Saved data entries:
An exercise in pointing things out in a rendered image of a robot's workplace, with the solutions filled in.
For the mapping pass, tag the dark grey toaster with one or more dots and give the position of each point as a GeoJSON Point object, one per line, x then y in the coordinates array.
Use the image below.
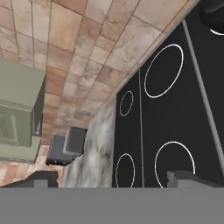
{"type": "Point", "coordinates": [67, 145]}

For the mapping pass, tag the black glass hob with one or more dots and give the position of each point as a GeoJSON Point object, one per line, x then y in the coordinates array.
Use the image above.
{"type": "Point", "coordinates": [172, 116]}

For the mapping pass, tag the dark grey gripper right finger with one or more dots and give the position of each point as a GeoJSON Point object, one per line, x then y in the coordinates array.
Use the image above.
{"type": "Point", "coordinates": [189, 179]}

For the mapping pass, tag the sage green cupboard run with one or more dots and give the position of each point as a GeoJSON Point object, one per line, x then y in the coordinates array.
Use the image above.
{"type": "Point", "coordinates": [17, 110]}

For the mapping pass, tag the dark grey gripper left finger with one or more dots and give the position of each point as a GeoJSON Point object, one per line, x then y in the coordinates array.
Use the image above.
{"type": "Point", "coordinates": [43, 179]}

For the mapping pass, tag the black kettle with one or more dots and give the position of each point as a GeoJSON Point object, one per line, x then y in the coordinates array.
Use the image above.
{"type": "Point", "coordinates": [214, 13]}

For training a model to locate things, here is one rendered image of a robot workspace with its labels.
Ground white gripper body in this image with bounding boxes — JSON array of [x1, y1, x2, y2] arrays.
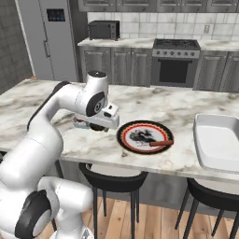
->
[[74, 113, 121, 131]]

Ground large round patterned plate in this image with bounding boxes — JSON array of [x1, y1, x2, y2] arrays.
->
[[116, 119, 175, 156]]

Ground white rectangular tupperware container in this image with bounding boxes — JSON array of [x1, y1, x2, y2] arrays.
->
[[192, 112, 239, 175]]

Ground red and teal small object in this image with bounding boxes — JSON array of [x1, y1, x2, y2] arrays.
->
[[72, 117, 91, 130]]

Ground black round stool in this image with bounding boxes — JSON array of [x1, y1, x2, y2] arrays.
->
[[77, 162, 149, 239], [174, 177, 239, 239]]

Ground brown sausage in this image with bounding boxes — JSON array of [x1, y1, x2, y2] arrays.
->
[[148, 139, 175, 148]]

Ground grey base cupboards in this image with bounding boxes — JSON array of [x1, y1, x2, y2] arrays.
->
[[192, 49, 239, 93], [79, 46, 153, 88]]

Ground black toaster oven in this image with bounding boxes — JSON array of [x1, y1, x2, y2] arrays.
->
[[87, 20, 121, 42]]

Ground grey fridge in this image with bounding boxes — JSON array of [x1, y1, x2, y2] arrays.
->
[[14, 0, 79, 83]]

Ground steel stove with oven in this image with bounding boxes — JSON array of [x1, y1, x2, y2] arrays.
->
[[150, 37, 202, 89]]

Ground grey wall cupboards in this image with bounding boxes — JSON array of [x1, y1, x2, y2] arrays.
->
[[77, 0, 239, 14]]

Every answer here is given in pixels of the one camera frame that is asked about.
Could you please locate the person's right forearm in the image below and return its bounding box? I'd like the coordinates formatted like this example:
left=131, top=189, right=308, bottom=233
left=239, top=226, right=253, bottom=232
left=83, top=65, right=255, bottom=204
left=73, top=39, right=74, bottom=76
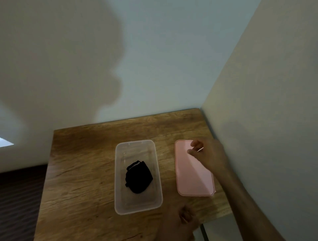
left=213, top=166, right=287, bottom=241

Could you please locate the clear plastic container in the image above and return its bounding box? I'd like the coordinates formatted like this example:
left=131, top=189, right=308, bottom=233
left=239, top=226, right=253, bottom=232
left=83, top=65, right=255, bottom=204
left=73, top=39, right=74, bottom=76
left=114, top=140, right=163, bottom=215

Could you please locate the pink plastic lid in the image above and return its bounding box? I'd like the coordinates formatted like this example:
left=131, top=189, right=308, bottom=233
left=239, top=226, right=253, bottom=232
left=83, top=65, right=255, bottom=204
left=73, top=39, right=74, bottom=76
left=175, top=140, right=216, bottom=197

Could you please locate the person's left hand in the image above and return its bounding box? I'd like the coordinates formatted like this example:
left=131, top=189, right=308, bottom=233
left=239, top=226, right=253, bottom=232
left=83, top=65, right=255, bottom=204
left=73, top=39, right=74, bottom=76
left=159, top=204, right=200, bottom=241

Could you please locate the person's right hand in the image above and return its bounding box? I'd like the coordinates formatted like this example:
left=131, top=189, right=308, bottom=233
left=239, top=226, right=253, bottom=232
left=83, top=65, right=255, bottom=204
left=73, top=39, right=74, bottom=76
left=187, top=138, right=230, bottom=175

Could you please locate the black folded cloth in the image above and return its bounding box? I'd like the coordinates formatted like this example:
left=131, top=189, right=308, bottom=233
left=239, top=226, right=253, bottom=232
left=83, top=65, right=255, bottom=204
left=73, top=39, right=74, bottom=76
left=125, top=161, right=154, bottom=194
...
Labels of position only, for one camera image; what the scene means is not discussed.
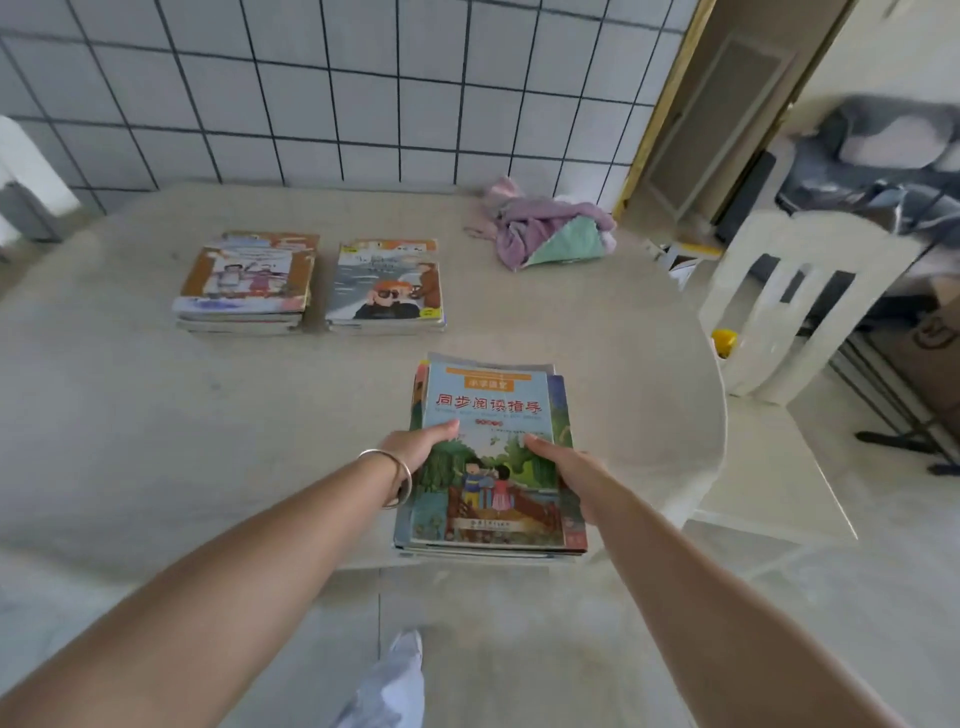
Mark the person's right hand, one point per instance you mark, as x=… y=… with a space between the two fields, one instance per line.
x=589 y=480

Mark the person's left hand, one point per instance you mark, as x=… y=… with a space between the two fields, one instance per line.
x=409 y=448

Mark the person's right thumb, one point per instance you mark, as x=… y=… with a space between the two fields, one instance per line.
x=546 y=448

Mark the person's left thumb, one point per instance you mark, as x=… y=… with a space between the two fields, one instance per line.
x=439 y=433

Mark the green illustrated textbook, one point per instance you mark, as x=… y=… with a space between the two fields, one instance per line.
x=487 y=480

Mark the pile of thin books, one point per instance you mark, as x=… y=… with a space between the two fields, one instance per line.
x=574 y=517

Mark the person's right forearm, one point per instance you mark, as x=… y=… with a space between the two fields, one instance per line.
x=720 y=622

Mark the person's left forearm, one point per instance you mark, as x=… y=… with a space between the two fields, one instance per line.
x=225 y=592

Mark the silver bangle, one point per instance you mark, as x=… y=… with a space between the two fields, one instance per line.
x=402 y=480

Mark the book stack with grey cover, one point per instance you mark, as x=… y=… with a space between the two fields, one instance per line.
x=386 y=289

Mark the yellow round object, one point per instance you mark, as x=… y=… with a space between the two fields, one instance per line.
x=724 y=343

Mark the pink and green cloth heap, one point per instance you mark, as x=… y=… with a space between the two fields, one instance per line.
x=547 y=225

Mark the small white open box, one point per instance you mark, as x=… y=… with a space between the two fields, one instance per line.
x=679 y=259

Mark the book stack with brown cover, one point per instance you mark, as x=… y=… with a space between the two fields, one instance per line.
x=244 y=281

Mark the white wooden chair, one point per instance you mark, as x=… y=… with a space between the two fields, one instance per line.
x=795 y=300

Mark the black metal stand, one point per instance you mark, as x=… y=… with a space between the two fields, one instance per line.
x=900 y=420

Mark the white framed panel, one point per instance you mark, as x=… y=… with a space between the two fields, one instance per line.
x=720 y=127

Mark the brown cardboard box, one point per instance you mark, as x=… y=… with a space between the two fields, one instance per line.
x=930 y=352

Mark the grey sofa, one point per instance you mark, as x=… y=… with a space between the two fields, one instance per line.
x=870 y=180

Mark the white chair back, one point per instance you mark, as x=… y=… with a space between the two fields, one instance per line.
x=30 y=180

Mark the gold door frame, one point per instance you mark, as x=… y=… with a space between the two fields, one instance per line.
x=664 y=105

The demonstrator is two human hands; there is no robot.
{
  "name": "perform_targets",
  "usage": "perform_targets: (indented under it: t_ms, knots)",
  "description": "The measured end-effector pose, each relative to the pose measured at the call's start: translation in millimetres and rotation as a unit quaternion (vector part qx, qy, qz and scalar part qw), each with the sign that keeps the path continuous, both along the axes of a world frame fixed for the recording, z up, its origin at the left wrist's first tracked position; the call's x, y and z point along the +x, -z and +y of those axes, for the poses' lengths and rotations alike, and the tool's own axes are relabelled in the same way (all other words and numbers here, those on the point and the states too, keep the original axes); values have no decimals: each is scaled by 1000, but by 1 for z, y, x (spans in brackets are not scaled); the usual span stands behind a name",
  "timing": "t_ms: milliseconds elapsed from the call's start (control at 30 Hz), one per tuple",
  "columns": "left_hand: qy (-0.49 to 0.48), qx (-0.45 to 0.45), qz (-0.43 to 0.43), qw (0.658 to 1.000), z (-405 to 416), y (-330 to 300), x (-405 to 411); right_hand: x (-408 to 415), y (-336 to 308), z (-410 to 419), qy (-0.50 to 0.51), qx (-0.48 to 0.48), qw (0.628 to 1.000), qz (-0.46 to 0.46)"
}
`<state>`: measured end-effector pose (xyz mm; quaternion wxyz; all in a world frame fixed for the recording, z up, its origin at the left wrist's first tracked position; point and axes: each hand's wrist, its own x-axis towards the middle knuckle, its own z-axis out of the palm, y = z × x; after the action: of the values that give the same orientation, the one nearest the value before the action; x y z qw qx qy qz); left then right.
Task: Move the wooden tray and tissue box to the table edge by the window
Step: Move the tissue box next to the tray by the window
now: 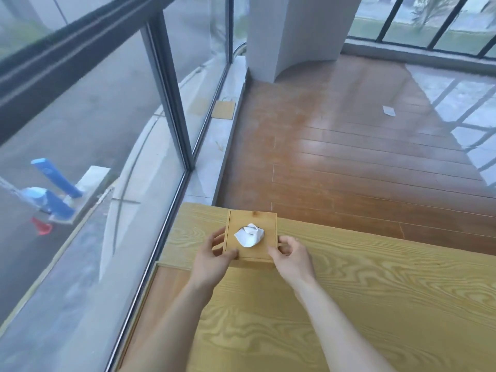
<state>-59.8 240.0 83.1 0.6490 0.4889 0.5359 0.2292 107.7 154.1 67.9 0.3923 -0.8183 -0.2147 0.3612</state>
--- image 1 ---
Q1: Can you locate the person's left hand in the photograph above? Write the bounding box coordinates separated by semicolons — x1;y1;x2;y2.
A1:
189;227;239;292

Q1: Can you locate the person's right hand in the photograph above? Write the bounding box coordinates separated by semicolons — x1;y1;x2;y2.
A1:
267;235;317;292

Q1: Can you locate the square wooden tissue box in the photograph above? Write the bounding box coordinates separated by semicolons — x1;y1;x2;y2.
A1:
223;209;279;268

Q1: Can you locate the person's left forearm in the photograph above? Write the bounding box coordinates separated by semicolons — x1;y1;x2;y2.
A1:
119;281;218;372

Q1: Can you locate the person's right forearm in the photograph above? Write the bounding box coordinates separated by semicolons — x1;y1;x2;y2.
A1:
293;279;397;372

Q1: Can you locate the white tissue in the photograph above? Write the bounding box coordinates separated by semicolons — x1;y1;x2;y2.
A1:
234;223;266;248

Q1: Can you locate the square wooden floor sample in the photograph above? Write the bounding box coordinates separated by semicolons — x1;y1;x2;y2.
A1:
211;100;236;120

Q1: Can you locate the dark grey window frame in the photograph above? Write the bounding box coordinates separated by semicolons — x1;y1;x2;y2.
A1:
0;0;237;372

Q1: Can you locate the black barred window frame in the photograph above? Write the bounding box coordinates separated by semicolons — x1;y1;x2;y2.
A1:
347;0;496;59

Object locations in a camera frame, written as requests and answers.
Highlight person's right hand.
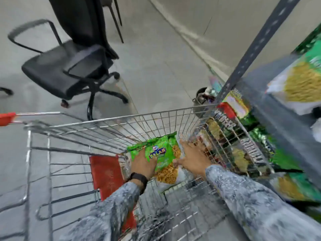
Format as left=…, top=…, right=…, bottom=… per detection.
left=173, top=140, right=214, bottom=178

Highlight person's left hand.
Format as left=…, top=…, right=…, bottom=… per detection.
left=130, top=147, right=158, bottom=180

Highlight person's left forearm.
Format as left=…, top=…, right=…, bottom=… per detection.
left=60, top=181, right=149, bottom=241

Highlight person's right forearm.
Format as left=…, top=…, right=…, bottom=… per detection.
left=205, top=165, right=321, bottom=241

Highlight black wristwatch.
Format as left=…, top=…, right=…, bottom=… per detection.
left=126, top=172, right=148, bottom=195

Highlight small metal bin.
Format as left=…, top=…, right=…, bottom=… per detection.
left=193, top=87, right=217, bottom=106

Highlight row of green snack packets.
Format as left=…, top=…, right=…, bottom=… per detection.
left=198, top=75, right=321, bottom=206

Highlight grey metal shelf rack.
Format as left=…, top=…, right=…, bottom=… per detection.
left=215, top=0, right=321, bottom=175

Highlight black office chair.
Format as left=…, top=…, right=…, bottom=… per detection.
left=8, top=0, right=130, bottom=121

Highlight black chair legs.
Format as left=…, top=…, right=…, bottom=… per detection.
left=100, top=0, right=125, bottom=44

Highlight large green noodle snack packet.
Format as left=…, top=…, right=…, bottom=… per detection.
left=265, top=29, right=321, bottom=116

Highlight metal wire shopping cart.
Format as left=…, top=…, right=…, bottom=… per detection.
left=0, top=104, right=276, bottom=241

## [Your instructions]
Gather each line in these records that contains the string "square".

## [Answer to this exercise]
Q1: Can you locate the square wooden tissue box in the photograph above? Write the bounding box coordinates separated by semicolons — x1;y1;x2;y2.
Q1: Can you locate the square wooden floor sample in the photograph above? Write the bounding box coordinates separated by semicolons — x1;y1;x2;y2.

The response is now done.